Disallowing the dynamic loading of agents by default (revised)
Andrew Dinn
adinn at redhat.com
Thu Apr 6 13:05:01 UTC 2017
On 06/04/17 13:56, David M. Lloyd wrote:
> On 04/06/2017 02:56 AM, Alan Bateman wrote:
>> On 05/04/2017 17:55, David M. Lloyd wrote:
>>
>>>
>>> This is just plain weird from a security perspective, to say that
>>> unrelated processes have more privilege to control the current process
>>> than processes that are closely related.
>>>
>>> Anyway this is yet another case where arbitrary artificial hurdles are
>>> put in place for the purpose of human behavior modification. Such
>>> hurdles can always be bypassed, generally resulting in even uglier
>>> situations that the one you're trying to avoid. In this case I can
>>> just fire a child process and then attach to it from the parent. Or
>>> fire off two sibling processes and have one attach to the other.
>>> Nothing is being saved here.
>> This thread/proposal is concerned with libraries using APIs intended for
>> tools to do brain surgery in the current VM.
>
> I know, I'm giving examples of how such a library could circumvent this
> restriction. Another example is to start a child process and a
> grandchild process, and then have the child process exit.
>
> Adding technical hurdles to send a social message is frankly pretty
> lousy engineering. It never fails to backfire.

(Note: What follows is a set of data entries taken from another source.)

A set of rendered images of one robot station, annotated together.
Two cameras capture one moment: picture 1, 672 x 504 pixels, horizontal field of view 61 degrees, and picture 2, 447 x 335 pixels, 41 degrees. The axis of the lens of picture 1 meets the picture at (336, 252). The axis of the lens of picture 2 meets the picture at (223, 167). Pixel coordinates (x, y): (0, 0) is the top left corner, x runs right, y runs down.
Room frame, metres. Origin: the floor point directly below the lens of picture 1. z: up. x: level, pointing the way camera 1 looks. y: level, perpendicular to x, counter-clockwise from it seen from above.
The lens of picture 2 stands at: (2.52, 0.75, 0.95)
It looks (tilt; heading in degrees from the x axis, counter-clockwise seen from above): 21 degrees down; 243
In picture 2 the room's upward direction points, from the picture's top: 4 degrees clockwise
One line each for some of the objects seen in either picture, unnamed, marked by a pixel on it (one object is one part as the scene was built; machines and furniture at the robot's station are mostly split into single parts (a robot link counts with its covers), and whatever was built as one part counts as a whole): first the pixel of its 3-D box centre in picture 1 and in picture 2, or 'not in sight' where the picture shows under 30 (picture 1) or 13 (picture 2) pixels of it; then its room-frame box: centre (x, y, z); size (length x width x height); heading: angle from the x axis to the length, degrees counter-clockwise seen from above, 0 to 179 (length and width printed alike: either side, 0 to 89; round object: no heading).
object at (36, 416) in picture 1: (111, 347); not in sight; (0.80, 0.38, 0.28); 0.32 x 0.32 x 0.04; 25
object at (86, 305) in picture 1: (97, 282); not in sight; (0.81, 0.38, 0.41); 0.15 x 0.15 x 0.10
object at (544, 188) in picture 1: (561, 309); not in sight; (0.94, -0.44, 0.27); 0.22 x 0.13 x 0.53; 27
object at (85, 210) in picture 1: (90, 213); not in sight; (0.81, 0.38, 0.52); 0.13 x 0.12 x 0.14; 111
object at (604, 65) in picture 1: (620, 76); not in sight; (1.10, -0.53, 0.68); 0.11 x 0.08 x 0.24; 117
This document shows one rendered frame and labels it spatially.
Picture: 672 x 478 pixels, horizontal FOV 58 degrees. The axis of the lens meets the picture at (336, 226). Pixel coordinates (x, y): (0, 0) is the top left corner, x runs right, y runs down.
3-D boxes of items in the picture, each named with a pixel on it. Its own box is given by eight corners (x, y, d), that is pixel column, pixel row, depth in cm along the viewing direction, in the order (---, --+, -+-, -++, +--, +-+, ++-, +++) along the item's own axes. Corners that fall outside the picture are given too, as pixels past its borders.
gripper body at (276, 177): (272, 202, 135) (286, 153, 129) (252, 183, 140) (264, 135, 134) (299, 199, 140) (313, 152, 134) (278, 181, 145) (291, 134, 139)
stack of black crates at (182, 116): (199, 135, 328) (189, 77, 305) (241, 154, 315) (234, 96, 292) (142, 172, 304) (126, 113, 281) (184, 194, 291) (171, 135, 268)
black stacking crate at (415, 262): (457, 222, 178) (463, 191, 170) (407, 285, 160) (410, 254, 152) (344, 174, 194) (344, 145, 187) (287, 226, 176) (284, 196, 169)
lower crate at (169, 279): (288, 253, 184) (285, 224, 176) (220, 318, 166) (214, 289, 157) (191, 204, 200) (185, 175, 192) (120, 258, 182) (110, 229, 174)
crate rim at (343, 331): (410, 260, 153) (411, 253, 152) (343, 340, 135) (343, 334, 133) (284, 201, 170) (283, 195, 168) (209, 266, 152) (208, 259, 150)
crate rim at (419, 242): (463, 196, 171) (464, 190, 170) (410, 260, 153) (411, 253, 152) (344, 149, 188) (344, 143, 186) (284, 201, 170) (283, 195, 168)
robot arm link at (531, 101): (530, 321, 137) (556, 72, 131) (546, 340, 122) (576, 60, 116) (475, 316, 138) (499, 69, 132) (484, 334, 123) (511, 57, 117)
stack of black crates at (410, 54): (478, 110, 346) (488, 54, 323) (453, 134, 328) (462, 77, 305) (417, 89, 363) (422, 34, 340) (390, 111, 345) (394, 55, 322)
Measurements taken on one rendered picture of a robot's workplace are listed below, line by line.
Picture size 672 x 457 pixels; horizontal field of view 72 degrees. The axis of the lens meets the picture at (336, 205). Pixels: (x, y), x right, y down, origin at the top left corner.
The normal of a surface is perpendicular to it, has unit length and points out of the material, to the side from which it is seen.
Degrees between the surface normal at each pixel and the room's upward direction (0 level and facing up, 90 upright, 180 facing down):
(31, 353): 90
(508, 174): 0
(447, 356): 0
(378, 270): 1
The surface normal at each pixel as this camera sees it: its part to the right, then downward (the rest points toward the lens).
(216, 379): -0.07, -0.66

This proposal comes with an even simpler way to 'circumvent this
restriction' i.e. set the requisite property on the command line.
I think the point is not really to stop rogue code from hoisting an
agent by such indirect means (Mark Reinhold agreed that if such rogue
code is in the runtime you have already handed over the keys to the
castle). It is to make normal code explicitly acknowledge what it is
doing (more precisely, to make those deploying the code be more explicit
about their intention to do so).
That's not such a terrible thing to transition to in the longer term,
assuming we are given time to manage the transition.